The schooling system established during slavery was expanded to teach Christian morals to the recently freed slaves. Later, academic and agricultural schools were instituted by the state. The Mico Charity was an important educational trust that established schools in the British Caribbean.
Caribbean and the Wider World
The Caribbean was a centre of trade for the various Carib peoples who lived throughout the region. After the arrival of the Europeans and the establishment of the plantation system, trade remained a core part of the region’s identity. The main exports from the Caribbean of sugar, molasses and rum were all made possible due to the fields of sugar cane worked by enslaved labour. Other important goods that came from the region included salt, rice, cocoa and fruit.
Because of the wealth to be gained, there were several land disputes between the various European powers. Some islands changed hands frequently in short periods of time.
Events happening on neighbouring islands and in the wider world, also greatly affected those in the British Caribbean. In the 18th century both the Haitian and American Revolutions caused people to migrate to various British Caribbean islands and affected trade. Additionally, the Haitian Revolution caused concern over regard to copycat revolts, especially in nearby Jamaica.

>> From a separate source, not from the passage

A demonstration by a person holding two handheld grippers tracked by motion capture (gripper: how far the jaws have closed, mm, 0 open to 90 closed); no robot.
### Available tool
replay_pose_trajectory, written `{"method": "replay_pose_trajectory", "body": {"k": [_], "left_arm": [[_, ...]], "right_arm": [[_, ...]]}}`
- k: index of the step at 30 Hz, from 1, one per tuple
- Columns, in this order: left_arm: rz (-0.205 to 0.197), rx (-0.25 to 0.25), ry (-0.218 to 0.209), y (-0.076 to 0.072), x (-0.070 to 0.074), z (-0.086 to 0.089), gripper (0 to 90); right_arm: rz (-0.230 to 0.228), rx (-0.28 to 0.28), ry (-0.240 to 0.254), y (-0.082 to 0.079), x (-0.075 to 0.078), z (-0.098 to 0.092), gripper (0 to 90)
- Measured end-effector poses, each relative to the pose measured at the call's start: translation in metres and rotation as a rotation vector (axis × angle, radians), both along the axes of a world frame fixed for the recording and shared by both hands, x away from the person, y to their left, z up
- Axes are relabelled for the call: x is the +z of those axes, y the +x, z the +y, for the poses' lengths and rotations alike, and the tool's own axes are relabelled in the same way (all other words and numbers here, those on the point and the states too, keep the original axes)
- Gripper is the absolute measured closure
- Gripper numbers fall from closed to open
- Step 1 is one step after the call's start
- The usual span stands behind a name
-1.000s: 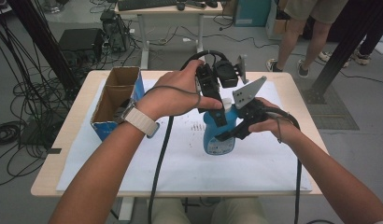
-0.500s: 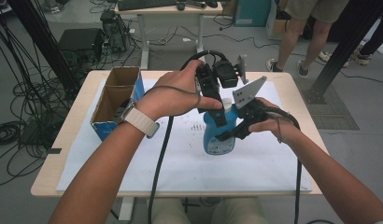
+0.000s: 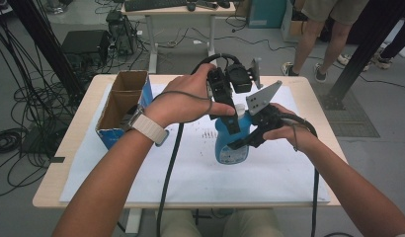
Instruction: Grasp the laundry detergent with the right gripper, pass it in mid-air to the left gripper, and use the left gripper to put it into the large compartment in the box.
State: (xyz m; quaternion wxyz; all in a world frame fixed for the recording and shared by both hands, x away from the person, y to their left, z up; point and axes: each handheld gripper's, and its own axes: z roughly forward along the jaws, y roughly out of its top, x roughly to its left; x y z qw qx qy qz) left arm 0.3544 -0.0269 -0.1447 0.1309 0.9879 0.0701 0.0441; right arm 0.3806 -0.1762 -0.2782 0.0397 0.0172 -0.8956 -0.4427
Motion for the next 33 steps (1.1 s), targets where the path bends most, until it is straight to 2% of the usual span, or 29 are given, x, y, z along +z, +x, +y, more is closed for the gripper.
{"method": "replay_pose_trajectory", "body": {"k": [11,12,14,15,16,19,20,22,24,27,28,29,30,31,33], "left_arm": [[0.003,-0.006,0.000,0.002,-0.004,-0.002,6.9],[0.007,-0.004,-0.002,0.003,-0.005,-0.002,6.9],[0.028,0.025,-0.015,0.002,-0.008,-0.003,6.9],[0.028,0.016,-0.005,0.002,-0.008,-0.003,7.0],[0.017,-0.021,-0.003,0.005,-0.009,-0.004,7.1],[0.025,-0.027,0.002,0.006,-0.011,-0.005,7.2],[0.032,0.003,-0.033,0.004,-0.014,-0.007,7.4],[0.041,-0.006,-0.015,0.005,-0.016,-0.009,7.7],[0.046,0.012,-0.032,0.004,-0.019,-0.009,8.0],[0.055,0.012,-0.027,0.005,-0.022,-0.010,8.2],[0.053,-0.027,0.005,0.009,-0.021,-0.010,8.3],[0.049,-0.037,0.009,0.010,-0.021,-0.011,8.4],[0.052,-0.036,0.009,0.010,-0.023,-0.011,8.6],[0.054,-0.042,0.009,0.011,-0.023,-0.011,9.0],[0.059,-0.041,0.014,0.012,-0.025,-0.012,9.4]], "right_arm": [[-0.009,0.007,0.004,-0.001,0.001,0.000,43.3],[-0.025,0.004,0.002,0.000,0.001,0.000,43.4],[-0.022,0.006,0.004,-0.001,0.001,0.000,43.4],[-0.023,0.006,0.005,-0.001,0.001,0.000,43.4],[-0.020,0.005,0.003,-0.001,0.001,0.000,43.4],[-0.024,0.010,0.006,-0.002,0.002,0.001,43.4],[-0.017,0.005,0.003,-0.003,0.002,0.000,43.4],[-0.002,0.002,-0.004,-0.005,0.004,0.000,43.4],[-0.004,-0.005,-0.006,-0.006,0.004,0.000,43.4],[-0.013,0.004,0.005,-0.006,0.005,0.000,43.4],[-0.015,0.006,0.002,-0.006,0.005,0.000,43.4],[-0.014,0.004,0.000,-0.007,0.005,0.000,43.4],[-0.025,0.006,0.000,-0.006,0.004,0.001,43.4],[-0.010,0.001,-0.003,-0.007,0.005,0.000,43.4],[-0.012,0.004,-0.003,-0.008,0.005,0.000,43.4]]}}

Throughout the 19th century the Caribbean had a tense relationship with the American South. For example, during the American Civil War Britain was neutral, refusing to allow thousands of free blacks from the south to move to Grenada despite the wishes of local plantation owners.
Workers from British Caribbean islands also moved to neighbouring Spanish islands and Central America in search of work. One of the main projects that attracted such workers was the building of the Panama Canal. Additionally, about 40,000 Jamaicans and Barbadians settled in Cuba in the early 20th century after migrating there to work in the sugar industry.
The late 19th century brought improvements in communications by telegraph cables and travel via steam ships. These many advances helped to make tourism a defining element of Caribbean life, with Americans and Canadians visiting the islands to escape the long northern winters.
During the First World War, Caribbean people travelled abroad to serve with British armed forces alongside other members of the Empire. Initially, West Indians volunteered, but were rejected by the British authorities. As the war progressed, the volunteers were accepted but were often given menial jobs and were posted to battles outside Europe. The various islands also gave money and local products for the war effort. Also, some islands maintained prisoner of war camps in which German civilians and sailors were held.
Political and labour changes swept through the islands in the form of Pan-Africanism, nationalism, Garveyism, and unionisation. From Jamaica to Trinidad black intellectuals and everyday people challenged local social and political establishments by fighting for changes in their constitutions and the right to vote.
It was also a time of massive reform of towns and government institutions. Businessmen, smugglers and merchants alike took advantage of the economic opportunities open to them. Cartels existed on some islands, and Bahamas was used by Americans to consume and buy alcohol during Prohibition.
The Caribbean is home to both a rich heritage and diverse mix of people. It is a centre of modern migration, resulting in a large diaspora in America, Britain, and Canada.